A singularidade da obra de José Honório Rodrigues é a crítica à “política de conciliação”, cuja gênese foi o Gabinete do Marques do Paraná, no Império. Dom Pedro II era responsável por determinar quais seriam os ministros que formariam o Conselho de Ministros, porém implantou um sistema parlamentarista no qual escolhia o presidente do Conselho de Ministros e esse, por sua vez, indicava os demais ministros. Honório Carneiro Leão construiu uma “ponte de ouro”, no dizer de José Tomás Nabuco de Araújo, do Partido Conservador, que foi ministro da Justiça, senador e conselheiro de Estado do Império, em discurso antológico, ao anunciar que participaria do gabinete de maioria liberal, mas permaneceria em oposição ao governo de Pernambuco, onde perdera a eleição.

Essa história está muito bem contada por Joaquim Nabuco, ao escrever a biografia de seu pai, Um estadista no Império (Edições Câmara dos Deputados). Obra de referência, era recomendada pelo presidente Fernando Henrique Cardoso aos tucanos e a aliados contrariados pela aliança do PSDB com os caciques do PFL Marco Maciel, seu vice, Antônio Carlos Magalhães, José Agripino e Jorge Bornhausen, entre outros. O falecido deputado Luiz Eduardo Magalhães (PFL-BA) foi o principal interlocutor de FHC na Câmara. Sem essa aliança, o Plano Real e as privatizações teriam fracassado.

Crítica ao populismo

Honório Rodrigues mostrou o outro lado da política de conciliação. Discípulo de Capistrano de Abreu, o primeiro a valorizar a importância do “povo capado e recapado, sangrado e ressangrado” na formação histórica do Brasil, faleceu em abril de 1987, aos 73 anos de idade. Era liberal democrata de formação anglo-saxã, para quem a concentração do poder político nas mãos de grupos conservadores impediu o progresso do país durante séculos.

Para ele, as lutas pela independência poderiam fundar as bases nacionais em terreno popular e liberal, mas foram derrotadas. A Independência não significou uma ruptura, mas a continuidade da ordem privilegiada das elites escravocratas da época.
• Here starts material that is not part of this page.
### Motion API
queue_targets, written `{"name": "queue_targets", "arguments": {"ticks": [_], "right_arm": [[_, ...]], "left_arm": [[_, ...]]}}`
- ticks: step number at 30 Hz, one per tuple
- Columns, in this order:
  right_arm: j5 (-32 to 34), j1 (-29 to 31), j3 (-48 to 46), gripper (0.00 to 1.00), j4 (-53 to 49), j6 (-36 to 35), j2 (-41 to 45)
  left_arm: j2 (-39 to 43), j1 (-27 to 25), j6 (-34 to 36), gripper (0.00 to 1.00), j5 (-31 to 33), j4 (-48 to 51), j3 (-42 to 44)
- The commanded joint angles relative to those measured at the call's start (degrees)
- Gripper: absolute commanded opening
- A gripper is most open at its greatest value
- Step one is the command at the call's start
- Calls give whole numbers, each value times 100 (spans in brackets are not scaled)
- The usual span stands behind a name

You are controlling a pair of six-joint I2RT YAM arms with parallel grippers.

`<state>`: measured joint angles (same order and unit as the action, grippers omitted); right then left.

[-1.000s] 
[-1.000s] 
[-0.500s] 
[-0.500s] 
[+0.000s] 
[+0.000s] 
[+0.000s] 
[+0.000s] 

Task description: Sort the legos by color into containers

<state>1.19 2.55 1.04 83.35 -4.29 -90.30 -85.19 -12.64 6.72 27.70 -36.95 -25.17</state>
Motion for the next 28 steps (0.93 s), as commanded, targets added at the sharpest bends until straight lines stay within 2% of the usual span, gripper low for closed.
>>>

Em 1822, nas décadas de 1830 e 1840, em 1889, 1930, 1945, 1961 e 1964 deu-se o mesmo. “Os poderes dominantes tiveram sempre força para conter as aspirações profundas de mudança e reverter os movimentos de modo a sustentar seu sistema e seus privilégios”, diagnosticou, num dos ensaios da coletânea, intitulado “Teses e antíteses da História do Brasil”.

Honório considerava o populismo “uma espécie de primitivismo político (…), um instrumento de agitação irresponsável, de meio desordenado de degradação da política e dos políticos”. Dizia que foi um entrave ao crescimento ordenado e eficiente nas décadas de 1950 e 1960: “A campanha de luta e agitação (…) desgastou o progressismo que se vinha formando e criou barreiras intransponíveis (…). Não uniu, dividiu”.
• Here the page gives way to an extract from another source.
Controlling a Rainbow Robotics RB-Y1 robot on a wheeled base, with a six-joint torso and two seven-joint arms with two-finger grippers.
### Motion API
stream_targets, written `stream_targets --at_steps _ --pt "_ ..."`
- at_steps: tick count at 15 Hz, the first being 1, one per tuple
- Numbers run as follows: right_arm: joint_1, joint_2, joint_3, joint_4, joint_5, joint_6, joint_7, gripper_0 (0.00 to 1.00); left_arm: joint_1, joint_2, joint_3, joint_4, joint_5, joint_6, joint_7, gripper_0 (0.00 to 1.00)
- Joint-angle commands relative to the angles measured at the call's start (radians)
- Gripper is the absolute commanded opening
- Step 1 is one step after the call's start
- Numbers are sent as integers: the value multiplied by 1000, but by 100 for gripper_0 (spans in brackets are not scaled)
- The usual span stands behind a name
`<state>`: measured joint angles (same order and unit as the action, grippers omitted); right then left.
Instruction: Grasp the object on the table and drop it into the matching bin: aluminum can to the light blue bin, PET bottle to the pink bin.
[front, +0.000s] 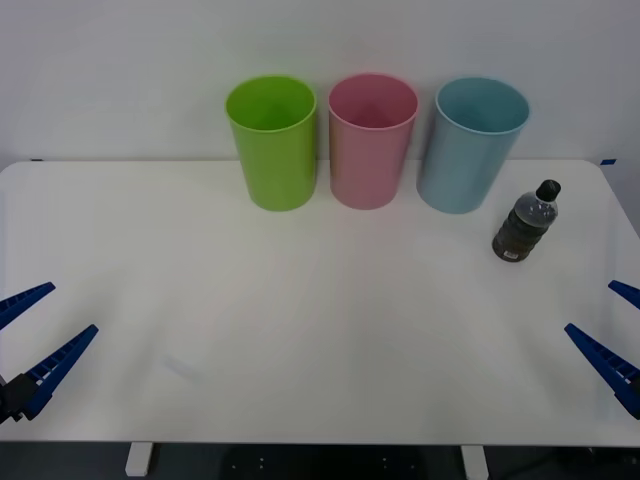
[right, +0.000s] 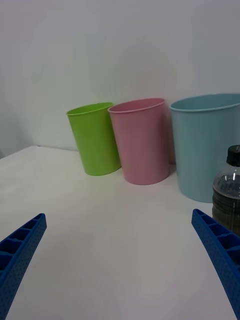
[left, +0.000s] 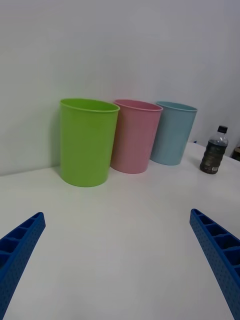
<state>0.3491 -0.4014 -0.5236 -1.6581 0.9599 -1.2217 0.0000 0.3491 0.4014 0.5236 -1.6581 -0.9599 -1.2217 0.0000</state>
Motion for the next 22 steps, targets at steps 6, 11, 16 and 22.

Nesta quinta-feira, a ministra do Meio Ambiente, Marina Silva, revelou serenidade ao lidar com as derrotas das agendas ambiental e indígena na Câmara, que desnuda o caráter conservador da base parlamentar comandada pelo presidente da Câmara, Arthur Lira (PP-AL). “A democracia é ameaçada, assim como as políticas de meio ambiente, direitos humanos”, disse a ministra. “A melhor coisa que a gente faz é resistir”, completou. A política ambiental é estratégica para a nova economia. Sem ela, o governo Lula perde a agenda da verdadeira modernização e se torna prisioneiro do atraso social.